EDGER: EDge-Guided with HEatmap Refinement for Generalizable Image Forgery Localization

Source: arXiv:2605.12002 · Published 2026-05-12 · By Minh-Khoa Le-Phan, Minh-Hoang Le, Minh-Triet Tran, Trong-Le Do

TL;DR

This paper addresses the challenge of generalizable image forgery localization (IFL) in the face of realistic text-guided inpainting manipulations that blur the boundary between authentic and synthetic content. Existing methods often fail to localize manipulated regions accurately across different domains or image resolutions. The authors propose EDGER, a patch-based dual-branch framework that preserves native resolution and fuses complementary cues to produce reliable manipulation masks. The first branch, Edge-Guided Segmentation (EGS), employs a novel Frequency-based Edge Detector that emphasizes high-frequency inconsistencies at boundaries between real and manipulated regions and feeds these as spatially stacked priors into a SegFormer segmentation backbone. The second branch, Synthetic Heatmapping (SH), is a sliding-window patch classifier fine-tuned with LoRA on a CLIP-ViT model to detect fully synthetic patches, providing coarse region-level priors. Combining fine-grained edge cues and region-level heatmaps via pixel-wise max fusion yields robust and accurate localization across multi-megapixel images.
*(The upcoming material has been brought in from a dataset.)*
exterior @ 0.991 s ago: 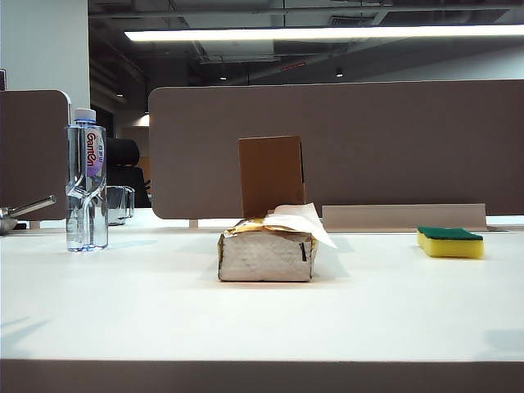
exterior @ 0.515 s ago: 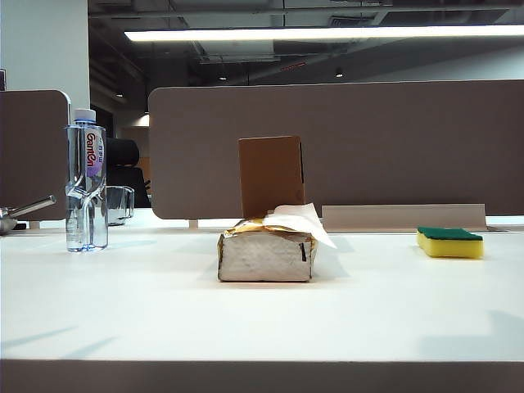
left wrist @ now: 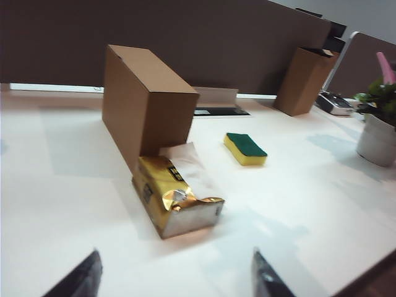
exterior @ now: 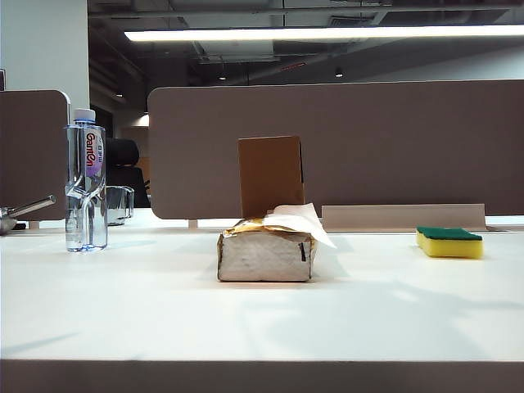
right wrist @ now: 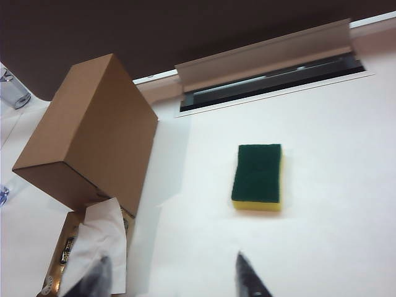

The approach is extensively evaluated on the MediaEval 2025 SynthIM benchmark, focusing on spliced (partially manipulated) images produced by diverse inpainting models unseen in training. EDGER demonstrates strong cross-domain generalization and outperforms state-of-the-art baselines including IML-ViT, MVSSNet, and CATNet. Ablation studies confirm the effectiveness of patch-based inference, the frequency-based edge detector, and the dual-branch fusion over single branches or simple baselines. Qualitative results highlight that the SH branch captures large synthetic regions but misses fine detail, while the EGS branch preserves boundary sharpness. Fusion delivers the best overall mask quality, particularly at high resolutions where downsampling-based methods suffer detail loss. These results indicate that combining frequency-based boundary detection and CLIP-derived semantic priors can significantly enhance manipulation localization in realistic, high-resolution, and cross-domain scenarios.

Key findings

EDGER's fused EGS+SH model scores 0.590 mean IoU on the SynthIM 2025 validation set spliced images, outperforming IML-ViT (0.362), MVSSNet (0.355), CATNet (0.351), and SegFormer baseline (0.370) in merged patch mode (Table 1).
Edge-Guided Segmentation (EGS) alone achieves 0.442 image-level IoU and 0.597 patch-level IoU, improving seam precision over the SegFormer baseline (0.370 image IoU) (Table 2).
Synthetic Heatmapping (SH) alone achieves 0.384 image IoU, indicating coarse but incomplete localization compared to fusion (0.590) (Table 2).
Spatial stacking of frequency-based edge priors with RGB inputs yields 0.438 image IoU versus 0.372 image IoU for simple channel concatenation; adding edge augmentations during training further improves to 0.442 image IoU (Table 3).
Non-overlapping patch inference at native resolution avoids downsampling artifacts that reduce localization accuracy down to 0.305 IoU (resize baseline) (Table 2).
The frequency-based edge detector fuses high-pass residuals, SRM-like filters, Sobel and Laplacian gradients, processed by dilated residual blocks and global pooling, producing soft multi-scale boundary priors (Section 3.1).
Sliding-window SH branch applies a LoRA-fine-tuned CLIP-ViT image classifier at 336×336 windows with stride 112 and Hann blending to generate smoothly merged synthetic likelihood heatmaps (Section 3.3).
Qualitative results show SH branch captures coarse synthetic regions in large images but misses small or thin structures, whereas EGS captures fine boundary details, with fusion combining strengths (Figures 4 and 5).

Threat model

The adversary is assumed to be a forger who manipulates images via text-guided inpainting, producing partially spliced images that blend synthetic content into authentic backgrounds with smooth, realistic boundaries. The adversary has access to generative inpainting models and aims to create undetectable manipulations at arbitrary resolutions. However, the adversary does not have knowledge of the precise detection model internals or defenses — the defender assumes black-box manipulations with no white-box attack capability.

Methodology — deep read

The threat model assumes an adversary who generates partially manipulated images via text-guided inpainting, aiming to create realistic, high-resolution forgeries with seamless blending. The defender must localize these manipulated regions accurately across diverse generative models and image scales, without relying on specific domain or generator assumptions.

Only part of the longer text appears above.